ASSIGNMENT.
Take the lines below between the one holding "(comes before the" and the one holding "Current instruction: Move", inclusive, and copy them exactly. Add nothing.

INFORMATION.
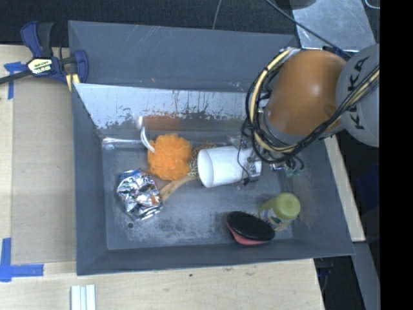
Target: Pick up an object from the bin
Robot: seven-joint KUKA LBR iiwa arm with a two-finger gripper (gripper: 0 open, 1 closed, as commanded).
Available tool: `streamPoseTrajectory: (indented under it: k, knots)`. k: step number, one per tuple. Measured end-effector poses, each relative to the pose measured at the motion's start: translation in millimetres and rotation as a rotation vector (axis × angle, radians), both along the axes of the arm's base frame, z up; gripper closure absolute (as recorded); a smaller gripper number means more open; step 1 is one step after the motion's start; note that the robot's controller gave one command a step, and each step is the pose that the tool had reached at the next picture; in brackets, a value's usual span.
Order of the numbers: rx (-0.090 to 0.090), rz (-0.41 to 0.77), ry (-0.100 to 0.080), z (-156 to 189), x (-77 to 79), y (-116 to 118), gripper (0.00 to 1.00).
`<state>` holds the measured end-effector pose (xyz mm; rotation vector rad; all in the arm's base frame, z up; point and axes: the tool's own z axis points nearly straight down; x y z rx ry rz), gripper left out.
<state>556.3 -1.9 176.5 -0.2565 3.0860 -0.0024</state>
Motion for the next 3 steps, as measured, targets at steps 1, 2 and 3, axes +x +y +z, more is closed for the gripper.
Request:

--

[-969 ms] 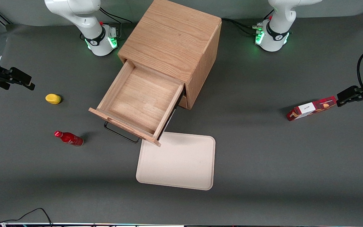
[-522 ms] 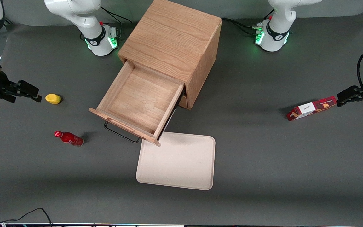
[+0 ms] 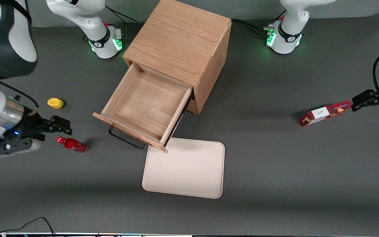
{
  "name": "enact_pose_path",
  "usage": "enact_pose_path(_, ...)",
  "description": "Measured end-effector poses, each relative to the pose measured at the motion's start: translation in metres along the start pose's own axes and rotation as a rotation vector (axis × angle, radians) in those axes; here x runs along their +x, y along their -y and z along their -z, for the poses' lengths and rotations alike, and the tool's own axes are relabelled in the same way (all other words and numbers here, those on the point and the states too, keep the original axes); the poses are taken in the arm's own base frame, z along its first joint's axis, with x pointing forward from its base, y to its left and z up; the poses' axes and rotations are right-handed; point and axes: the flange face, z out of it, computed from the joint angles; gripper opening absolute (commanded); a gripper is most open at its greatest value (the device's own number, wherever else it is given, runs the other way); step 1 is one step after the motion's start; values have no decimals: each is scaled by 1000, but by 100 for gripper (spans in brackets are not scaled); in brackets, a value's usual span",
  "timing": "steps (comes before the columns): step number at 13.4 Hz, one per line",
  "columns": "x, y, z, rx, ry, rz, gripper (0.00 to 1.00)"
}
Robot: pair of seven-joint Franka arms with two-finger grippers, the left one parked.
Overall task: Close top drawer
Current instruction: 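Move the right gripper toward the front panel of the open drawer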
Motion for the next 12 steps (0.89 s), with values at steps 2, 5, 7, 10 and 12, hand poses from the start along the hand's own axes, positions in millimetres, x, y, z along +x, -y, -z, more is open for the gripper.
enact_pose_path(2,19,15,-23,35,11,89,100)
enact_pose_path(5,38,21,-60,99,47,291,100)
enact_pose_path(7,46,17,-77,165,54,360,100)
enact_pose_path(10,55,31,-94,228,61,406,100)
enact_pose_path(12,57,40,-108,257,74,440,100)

RESULT BELOW.
  "timing": "steps (comes before the columns): step number at 13.4 Hz, one per line",
  "columns": "x, y, z, rx, ry, rz, gripper (0.00 to 1.00)"
}
Robot: pair of seven-joint Franka arms with two-finger grippers, the left one parked.
Overall task: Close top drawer
Current instruction: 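Move the right gripper toward the front panel of the open drawer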

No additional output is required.